When the American colonies declared themselves independent from Great Britain, the British monarchy decided it needed a little more muscle than it had on hand to put down the American Revolution. At the time, a small part of the Holy Roman Empire called Hesse-Kassel (in modern-day Germany) was lending its troops to the highest bidder.

In 1776, that bidder was England’s King George III. He hired 30,000 Hessian troops to help the redcoats subdue the unruly colonists. Had it not been for Catherine the Great’s suspicion that Britain and Russia would soon be rivals, George Washington might have crossed the Delaware to kill Russians in their sleep that Christmas instead. 

Catherine the Great was known to violently squash any attempts to overthrow her monarchy, and her support to other monarchs fighting insurgencies against monarchies was famous. King George III, having just supported Catherine in ending her own rebellions. Moreover, Russia was coming away from a huge victory over the Ottoman Empire and had a huge number of veteran troops to spare. 

King George, despite the size of Britain’s large empire, didn’t have a large land force. It relied on its navy and the troops aboard its ships to respond effectively to uprisings and rebellions. For the most part, its system worked well until the American colonies decided to rebel against the crown. George needed a lot of troops trained, equipped,and ready to move. He wanted Catherine’s veterans.

catherine the great russian troops in american revolution
Portrait of Catherine II of Russia (1729-1796). (Kunsthistorisches Museum)

Britain and Russia enjoyed warm relations at the time. King George supported Catherine in Russia’s war against Ottoman Turkey and hoped she would repay that support in North America. In 1775, British diplomats began pressing the Russians for that support, which saw some initial success.

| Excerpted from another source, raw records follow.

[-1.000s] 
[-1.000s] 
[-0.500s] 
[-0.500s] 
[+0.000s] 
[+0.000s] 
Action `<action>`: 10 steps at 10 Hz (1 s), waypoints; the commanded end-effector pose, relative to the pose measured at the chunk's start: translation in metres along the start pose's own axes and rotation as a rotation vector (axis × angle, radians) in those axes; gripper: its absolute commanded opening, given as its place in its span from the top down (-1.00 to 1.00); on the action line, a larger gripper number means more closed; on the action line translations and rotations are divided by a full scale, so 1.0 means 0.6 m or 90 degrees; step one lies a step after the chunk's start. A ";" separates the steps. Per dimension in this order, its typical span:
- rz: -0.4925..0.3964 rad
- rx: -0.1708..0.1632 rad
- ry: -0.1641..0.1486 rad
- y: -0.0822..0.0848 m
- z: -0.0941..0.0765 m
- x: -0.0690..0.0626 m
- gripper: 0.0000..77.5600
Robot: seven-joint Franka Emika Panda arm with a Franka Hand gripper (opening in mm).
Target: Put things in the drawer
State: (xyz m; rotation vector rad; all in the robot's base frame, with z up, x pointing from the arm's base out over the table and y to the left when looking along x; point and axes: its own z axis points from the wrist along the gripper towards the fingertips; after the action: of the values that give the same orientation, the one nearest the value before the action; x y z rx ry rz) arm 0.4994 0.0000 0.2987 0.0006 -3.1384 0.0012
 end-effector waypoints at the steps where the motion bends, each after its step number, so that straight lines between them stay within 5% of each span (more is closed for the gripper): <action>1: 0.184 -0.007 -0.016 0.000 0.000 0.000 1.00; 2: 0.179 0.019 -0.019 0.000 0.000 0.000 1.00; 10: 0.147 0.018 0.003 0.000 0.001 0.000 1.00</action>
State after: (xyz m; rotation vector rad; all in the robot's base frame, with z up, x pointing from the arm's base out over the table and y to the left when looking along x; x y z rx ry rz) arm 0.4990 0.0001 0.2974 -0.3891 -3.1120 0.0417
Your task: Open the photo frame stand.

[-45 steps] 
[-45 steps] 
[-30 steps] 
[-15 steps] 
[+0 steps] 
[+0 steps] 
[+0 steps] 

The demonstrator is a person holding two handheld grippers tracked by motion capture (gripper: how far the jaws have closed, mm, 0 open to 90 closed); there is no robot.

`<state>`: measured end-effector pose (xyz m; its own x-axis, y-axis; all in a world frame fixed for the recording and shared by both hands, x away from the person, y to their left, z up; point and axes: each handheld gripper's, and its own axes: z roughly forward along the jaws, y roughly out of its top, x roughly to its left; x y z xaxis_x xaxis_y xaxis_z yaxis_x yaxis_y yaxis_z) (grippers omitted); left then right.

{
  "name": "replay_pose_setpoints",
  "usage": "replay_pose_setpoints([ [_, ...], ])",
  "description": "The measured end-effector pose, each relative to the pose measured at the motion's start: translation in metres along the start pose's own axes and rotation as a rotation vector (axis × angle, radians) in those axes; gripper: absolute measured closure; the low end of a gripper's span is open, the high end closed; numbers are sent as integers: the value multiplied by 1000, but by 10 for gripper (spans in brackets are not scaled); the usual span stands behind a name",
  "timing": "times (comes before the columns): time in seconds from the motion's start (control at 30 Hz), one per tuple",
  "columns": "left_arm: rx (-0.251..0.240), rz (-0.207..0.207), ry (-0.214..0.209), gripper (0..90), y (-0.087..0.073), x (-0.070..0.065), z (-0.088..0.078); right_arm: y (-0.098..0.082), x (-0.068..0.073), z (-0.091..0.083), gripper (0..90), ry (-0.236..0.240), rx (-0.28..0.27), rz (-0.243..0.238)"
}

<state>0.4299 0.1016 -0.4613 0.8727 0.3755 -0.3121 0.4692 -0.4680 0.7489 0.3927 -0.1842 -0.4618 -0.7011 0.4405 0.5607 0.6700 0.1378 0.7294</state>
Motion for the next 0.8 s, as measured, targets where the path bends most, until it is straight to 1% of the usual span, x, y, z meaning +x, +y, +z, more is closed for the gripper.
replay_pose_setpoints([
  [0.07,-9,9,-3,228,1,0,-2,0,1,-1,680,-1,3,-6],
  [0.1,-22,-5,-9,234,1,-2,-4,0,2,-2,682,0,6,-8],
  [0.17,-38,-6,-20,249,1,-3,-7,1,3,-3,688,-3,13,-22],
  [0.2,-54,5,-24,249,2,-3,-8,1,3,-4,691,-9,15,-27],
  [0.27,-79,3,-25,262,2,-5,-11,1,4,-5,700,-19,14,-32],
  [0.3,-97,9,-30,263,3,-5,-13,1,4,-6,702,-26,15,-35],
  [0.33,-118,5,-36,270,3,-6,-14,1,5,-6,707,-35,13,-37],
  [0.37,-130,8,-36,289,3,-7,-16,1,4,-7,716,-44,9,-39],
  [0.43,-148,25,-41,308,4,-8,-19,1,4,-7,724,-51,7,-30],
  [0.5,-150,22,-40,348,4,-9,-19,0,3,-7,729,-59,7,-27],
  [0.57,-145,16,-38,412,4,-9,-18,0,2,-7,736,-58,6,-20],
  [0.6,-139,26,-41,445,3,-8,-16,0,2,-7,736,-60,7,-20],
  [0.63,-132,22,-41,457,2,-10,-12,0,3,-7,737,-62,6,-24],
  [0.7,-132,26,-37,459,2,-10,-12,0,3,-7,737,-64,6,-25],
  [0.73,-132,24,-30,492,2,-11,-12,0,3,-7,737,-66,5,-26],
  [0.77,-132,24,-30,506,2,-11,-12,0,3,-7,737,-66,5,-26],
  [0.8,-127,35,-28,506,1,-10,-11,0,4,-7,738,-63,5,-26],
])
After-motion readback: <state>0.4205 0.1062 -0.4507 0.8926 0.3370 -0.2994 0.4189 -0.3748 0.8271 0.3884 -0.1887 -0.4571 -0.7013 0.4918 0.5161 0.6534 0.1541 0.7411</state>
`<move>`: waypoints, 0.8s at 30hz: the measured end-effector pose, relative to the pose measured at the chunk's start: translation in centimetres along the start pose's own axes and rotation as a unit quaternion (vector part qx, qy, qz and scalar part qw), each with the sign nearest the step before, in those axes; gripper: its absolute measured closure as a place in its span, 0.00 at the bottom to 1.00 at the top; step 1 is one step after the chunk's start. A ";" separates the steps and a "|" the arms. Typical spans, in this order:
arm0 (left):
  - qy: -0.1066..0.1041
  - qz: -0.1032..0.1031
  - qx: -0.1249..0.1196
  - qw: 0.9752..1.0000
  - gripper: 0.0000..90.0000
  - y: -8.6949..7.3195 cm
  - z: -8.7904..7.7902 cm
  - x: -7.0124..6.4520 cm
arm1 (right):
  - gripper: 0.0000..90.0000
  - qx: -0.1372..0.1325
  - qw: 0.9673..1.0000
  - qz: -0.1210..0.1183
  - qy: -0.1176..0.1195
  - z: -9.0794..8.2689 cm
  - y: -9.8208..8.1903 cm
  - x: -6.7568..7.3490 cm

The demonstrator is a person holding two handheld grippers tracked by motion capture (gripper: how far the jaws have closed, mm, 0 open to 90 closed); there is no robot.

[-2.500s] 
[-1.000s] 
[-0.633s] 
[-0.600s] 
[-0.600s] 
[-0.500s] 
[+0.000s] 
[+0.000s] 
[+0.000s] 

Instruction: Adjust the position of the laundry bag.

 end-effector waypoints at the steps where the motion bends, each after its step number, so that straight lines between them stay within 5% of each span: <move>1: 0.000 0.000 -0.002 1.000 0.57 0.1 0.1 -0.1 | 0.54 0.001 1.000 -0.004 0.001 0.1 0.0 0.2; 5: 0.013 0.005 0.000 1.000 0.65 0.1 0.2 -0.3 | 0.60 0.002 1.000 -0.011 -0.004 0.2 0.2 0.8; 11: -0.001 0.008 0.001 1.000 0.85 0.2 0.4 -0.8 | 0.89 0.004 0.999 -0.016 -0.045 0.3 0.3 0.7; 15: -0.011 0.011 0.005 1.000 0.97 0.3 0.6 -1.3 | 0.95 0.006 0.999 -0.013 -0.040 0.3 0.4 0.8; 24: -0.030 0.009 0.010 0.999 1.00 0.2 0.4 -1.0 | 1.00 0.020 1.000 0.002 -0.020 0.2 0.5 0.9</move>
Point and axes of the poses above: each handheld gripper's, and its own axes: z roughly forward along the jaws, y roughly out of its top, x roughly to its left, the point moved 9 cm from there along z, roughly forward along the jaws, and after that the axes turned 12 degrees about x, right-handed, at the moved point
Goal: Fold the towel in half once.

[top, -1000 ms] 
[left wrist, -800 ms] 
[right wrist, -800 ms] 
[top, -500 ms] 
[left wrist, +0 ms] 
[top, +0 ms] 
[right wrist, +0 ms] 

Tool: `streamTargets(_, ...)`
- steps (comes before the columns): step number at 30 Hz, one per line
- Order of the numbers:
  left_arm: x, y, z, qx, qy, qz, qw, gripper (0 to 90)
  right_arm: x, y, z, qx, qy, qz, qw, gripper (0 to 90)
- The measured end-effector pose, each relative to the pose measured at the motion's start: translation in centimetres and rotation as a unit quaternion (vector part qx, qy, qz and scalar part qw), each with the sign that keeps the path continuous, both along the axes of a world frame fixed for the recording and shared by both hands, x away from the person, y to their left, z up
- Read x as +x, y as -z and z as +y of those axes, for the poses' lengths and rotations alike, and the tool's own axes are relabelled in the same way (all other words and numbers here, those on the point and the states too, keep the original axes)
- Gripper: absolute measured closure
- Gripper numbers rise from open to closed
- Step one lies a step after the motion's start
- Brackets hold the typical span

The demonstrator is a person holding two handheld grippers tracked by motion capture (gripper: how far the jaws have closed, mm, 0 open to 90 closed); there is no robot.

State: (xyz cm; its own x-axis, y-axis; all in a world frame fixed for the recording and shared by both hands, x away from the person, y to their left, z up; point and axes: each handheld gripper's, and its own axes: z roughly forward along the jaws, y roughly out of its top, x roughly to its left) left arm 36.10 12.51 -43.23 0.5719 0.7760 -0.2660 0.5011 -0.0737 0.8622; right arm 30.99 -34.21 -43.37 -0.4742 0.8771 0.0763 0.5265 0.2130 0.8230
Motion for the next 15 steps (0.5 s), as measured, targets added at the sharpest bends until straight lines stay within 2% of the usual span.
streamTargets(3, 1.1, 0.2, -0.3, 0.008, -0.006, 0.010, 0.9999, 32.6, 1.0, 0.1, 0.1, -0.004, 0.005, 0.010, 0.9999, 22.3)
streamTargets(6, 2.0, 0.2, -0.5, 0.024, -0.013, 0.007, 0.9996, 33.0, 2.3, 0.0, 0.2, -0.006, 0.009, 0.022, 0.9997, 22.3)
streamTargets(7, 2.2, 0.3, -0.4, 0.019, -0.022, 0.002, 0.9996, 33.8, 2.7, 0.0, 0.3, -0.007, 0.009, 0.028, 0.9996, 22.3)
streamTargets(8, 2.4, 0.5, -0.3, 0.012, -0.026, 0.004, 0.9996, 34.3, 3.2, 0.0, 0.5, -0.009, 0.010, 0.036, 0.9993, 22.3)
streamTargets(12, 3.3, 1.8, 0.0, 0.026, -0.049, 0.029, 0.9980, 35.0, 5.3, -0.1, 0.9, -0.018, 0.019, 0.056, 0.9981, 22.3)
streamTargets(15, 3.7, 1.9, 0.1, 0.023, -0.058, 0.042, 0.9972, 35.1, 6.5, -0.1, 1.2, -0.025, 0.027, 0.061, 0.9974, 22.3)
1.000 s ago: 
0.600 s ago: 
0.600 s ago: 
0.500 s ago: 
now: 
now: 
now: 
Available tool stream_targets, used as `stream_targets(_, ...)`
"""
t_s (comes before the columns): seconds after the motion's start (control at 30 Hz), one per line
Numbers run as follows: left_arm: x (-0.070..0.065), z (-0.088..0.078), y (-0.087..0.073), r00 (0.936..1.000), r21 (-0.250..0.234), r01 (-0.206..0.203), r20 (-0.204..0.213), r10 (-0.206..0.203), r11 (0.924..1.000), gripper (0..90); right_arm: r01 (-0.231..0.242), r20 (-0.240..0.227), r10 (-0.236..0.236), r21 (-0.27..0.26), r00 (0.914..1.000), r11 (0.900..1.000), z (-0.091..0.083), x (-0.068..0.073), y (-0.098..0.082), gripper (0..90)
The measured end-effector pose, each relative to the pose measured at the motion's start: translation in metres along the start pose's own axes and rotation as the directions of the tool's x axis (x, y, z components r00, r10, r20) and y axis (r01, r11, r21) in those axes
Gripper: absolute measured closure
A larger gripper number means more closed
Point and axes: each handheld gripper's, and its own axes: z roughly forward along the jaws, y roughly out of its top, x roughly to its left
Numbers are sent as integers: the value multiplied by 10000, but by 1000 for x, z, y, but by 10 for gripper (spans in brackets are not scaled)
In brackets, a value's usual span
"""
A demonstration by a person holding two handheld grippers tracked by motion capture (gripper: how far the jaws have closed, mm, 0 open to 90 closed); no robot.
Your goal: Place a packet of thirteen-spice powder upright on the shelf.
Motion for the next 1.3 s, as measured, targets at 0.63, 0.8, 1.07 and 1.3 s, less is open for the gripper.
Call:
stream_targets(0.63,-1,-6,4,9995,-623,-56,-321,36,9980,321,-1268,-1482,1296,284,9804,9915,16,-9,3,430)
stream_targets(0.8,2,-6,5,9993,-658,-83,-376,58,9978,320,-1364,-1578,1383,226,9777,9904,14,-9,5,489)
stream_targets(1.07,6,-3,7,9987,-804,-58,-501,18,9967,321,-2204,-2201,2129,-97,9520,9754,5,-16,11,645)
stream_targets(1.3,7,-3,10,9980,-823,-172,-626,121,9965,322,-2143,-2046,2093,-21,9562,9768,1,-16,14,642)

His first ask was for 20,000 seasoned, disciplined Russian infantry, fully equipped and ready to dispatch to North America as soon as the Baltic Sea ice melted enough to make the passage West. They would make their way to Canada where they would be placed under the command of British generals. 

But Catherine didn’t see the rebellion in America as a threat to King George’s monarchical authority. When Russians rebelled against Catherine, they were denying the monarch’s right to rule. In her view, the colonists didn’t want to unseat King George at all, and were no threat to the monarchy in Britain. 

Moreover, though Anglo-Russian relations were cordial at the time, Catherine saw Britain as a future rival and wanted to see the British grow weak from a prolonged war far from home. She thought bleeding Britain to fight a colonial war would be good for Russia and she didn’t want Russians dying for a British possession. 

Catherine informed King George that the Russian military and the country itself needed time to heal from its previous wars before starting a new expedition and that she no longer had the troops to spare. George would have to find his muscle elsewhere. In fact, throughout the Revolutionary War, the British approached Catherine on a few occasions to ask for reinforcements. Each time, Catherine found an excuse not to give them.

Thousands of Russian troops almost fought the American Revolution in 1780. Russia issued a declaration of armed neutrality with the fledgling colonial rebels, which allowed the Americans to conduct trade with Russia. Britain was incensed, but there was nothing they could really do about it, so they approached the Hessians for spare troops instead.